◆ What is required ◆
Using the data that follows, say how many lines contain the word "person", giving the number by itself.

◆ Input material ◆
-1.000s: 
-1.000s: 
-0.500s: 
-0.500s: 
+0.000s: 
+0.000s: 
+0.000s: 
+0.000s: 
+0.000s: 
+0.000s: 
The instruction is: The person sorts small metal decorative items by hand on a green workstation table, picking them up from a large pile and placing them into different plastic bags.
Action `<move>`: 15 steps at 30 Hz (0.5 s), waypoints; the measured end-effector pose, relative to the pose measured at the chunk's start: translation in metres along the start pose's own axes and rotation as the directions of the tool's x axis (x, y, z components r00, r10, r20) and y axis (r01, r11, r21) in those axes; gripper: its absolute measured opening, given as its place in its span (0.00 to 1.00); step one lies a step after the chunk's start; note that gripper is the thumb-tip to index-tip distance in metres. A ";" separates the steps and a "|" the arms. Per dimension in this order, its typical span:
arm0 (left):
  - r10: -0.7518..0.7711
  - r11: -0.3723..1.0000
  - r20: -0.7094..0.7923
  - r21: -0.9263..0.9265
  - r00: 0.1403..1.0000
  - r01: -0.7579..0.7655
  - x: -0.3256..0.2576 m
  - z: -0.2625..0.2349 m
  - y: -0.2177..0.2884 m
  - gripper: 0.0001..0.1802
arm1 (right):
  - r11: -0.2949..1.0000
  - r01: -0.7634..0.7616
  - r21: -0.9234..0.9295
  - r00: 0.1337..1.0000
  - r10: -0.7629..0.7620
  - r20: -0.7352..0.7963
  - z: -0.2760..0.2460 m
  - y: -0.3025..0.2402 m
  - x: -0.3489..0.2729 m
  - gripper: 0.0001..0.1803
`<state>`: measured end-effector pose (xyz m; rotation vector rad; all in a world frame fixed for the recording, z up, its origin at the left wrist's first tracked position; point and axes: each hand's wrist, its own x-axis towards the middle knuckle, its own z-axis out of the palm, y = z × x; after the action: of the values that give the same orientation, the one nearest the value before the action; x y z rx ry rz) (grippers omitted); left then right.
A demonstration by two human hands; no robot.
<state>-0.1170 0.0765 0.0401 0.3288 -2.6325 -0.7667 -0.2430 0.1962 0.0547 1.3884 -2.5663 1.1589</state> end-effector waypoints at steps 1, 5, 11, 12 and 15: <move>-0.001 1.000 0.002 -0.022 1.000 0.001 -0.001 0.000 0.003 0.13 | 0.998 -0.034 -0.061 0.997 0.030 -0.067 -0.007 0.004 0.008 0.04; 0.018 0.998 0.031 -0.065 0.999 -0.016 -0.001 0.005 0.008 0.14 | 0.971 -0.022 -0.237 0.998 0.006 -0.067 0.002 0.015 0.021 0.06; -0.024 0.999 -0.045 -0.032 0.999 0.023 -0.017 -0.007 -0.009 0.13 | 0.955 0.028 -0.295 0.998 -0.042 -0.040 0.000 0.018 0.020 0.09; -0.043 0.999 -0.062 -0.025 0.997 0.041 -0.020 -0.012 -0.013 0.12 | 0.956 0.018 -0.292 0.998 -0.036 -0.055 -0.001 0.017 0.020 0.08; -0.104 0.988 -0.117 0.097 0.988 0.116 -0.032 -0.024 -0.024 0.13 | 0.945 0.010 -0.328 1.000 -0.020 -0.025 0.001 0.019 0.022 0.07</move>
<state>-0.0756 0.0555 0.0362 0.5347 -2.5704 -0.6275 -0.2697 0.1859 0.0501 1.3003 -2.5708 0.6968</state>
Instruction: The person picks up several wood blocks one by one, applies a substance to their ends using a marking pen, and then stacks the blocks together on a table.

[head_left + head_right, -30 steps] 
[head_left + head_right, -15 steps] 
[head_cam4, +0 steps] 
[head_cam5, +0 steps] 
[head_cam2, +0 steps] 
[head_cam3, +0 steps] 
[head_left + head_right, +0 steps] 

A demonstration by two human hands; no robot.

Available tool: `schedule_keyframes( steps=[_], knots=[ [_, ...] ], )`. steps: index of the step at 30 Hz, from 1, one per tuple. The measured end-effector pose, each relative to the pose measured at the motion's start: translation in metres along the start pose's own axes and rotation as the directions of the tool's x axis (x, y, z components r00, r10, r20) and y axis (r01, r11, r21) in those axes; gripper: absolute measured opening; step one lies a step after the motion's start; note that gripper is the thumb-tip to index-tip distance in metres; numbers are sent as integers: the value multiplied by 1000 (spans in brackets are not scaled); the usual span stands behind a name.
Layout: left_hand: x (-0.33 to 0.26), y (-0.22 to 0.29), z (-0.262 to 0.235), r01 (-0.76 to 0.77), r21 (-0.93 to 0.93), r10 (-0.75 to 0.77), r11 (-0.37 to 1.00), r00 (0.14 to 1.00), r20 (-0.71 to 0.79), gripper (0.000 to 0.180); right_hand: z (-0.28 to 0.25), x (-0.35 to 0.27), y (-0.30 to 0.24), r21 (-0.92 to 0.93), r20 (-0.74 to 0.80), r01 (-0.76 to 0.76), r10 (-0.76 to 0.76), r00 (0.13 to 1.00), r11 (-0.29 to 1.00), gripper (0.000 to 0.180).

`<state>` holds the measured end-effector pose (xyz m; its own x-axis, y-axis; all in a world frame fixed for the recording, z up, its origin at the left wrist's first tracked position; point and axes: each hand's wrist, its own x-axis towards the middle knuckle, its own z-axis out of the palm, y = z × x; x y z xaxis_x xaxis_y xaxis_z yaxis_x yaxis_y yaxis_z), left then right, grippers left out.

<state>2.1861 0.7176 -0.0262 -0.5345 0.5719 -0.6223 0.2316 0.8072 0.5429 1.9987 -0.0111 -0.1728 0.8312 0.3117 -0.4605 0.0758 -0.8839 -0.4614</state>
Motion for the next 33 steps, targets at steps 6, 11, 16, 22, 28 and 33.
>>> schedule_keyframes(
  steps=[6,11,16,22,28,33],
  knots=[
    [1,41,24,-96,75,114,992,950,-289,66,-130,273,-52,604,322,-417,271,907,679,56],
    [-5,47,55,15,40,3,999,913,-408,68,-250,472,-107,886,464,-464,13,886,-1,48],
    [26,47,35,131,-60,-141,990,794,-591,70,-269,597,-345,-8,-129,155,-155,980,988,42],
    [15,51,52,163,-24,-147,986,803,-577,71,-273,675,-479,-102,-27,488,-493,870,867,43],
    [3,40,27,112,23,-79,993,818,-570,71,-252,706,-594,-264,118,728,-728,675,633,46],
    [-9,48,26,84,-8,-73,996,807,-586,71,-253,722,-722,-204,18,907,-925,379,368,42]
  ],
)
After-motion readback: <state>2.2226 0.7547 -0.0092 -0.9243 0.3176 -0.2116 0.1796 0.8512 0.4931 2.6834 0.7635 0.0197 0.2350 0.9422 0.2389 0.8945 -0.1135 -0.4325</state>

◆ Solved problem ◆
2